Soph. En op wat sakē loopē doch meest uwe gedachten?

Phi. Ick vvoude hier in vvel gaen van de eyers af tot de appels toe, gelijck de oude seyden, dat is gelijck ghy weet, van den beginne af tot het eynde toe, om alsoo bescheydentlijck eenige mijne naeu-keurige gedachten te vol-doen, en sonderlinge wilde ic met rechte kennisse van saken wel bericht vverden op de na-volgende vraegh-stucken.

 

1.Wat recht trouwen is?
2.Of men mach trouwen?
3.Of men moet trouwen?
4.Of het beter is te trouwen, of ongetrout te blijven?
5.Wieder trouwen mach, en wie niet?
6.Hoe danige personē men behoort te trouwen, en hoedanige niet?
7.Wanneer men trouwen mach, en wanneer niet?
8.Waer men trouwen mach, en waer niet?
9.Waerom men trouwen mach, en waerom niet?
10.Hoe men trouwen mach, en hoe niet?
11.Wat behulp middelē men om te trouwen gebruyckē mach, en hoedanige niet?

 

Soph. Sie daer een wijt velt geopent, dat in veel dagē niet af en is te gaen, wat neerstigheyt men daer toe oock brengen mochte. En waer toe soo veel mosters hier op ghemalen, Philogame? soo ick u niet wel en kende ick soude seggen dat ghy, nu eē Lubeeckse vryer beginnende te wordē, het futsel-boeck soeckt ende daerom in allen desen een hair in drie soeckt te klievē om niet tot het werck te komen. Ey lieve!

 
Die elcke veer vvil sien en raken
 
En sal niet licht een bedde maken.

Houwelickse saken wel te overwegen, maer niet eer te vvillen trouwen voor men die aen alle kanten door en door heeft gesien, dunckt my meer neus-wijsigheyt als voorsichtigheyt te wesen.

Phi. Wel, Sophronisçe, soudt ghy mijn naeu-keurigheyt in dier voegen op-nemen, soo isset beter dat ick daer van af-stant doe, en my vvat vermijde van soo diepen ondersoeck van saken. Maer dien onvermindert, dunckt u myn voorstel van soo grooten omme-slagh te wesen?

Soph. In trouwen jae, Philogame: want by-naest ontallicke vraegh-stucken, en al van groot bedencken, konnen hier uyt ghetogen werden, en dienden wel rijpelick overleyt te werden, om goet werck te maken, Niet-temin laet ons den anderen hier op wat naerder verstaen. Het is noch vroegh in den morgenstont, ende de plaetse daer wy yegenwoordelick zijn is stil, vermakelick, ende bevrijt van deur-gangh, oock ben ick even nu recht gesint om van dusdanige saken wat te spreken, behoudens, mits dat gy niet te naeu-pluysigh en sult wesen.

Phi. Ick ben te vredē te doen als ghy segt weerde Sophronisçe: maer voor eerst (dewijle ons geheele reden staet te loopē op het houwelick met den ghevolge van dien) soo stelt ons vast een rechte beschrijvinge van het selve, soo ghy die meynt best te wesen.
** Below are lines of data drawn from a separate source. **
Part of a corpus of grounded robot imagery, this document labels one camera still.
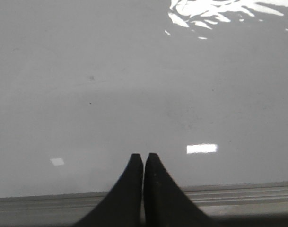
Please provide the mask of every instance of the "glossy white surface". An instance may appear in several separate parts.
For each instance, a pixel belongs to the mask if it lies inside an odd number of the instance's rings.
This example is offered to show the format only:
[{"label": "glossy white surface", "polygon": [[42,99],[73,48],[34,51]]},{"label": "glossy white surface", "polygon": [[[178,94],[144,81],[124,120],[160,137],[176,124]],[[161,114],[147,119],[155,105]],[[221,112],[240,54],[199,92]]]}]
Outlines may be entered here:
[{"label": "glossy white surface", "polygon": [[134,152],[180,186],[288,181],[288,7],[170,5],[0,0],[0,197],[108,191]]}]
Soph. De Rechts-geleerde seggen het houvvelick te vvesen een vvettige t'samen-voeginge van man en vvijf, mede-brengende een onscheybare gemeenschap van leven. Andere gaen wat breeder in dese ghelegentheyt, en stellen het houvvelick te zijn een vvettige ende onverbrekelijcke verbintenisse tusschen een man en een vroumensch, by Gode ingestelt ten eynde men hem kenne voor een suyveren geest, en dat vvy in reynigheyt hem dienen mogen, en het menschelicke gheslachte daer door vermeerdert zijnde, Godes kercke daer uyt mach vverden versamelt. Onsen Erasmus neemt het op dese wijse: Het houvvelick (seyt hy) is een vvettigh ende geduerigh verbont tusschen man en vvijf, onderlinge aen-gegaen ten eynde om kinderen te ghevvinnen, mede-brengende gemeenschap van lijf en goet.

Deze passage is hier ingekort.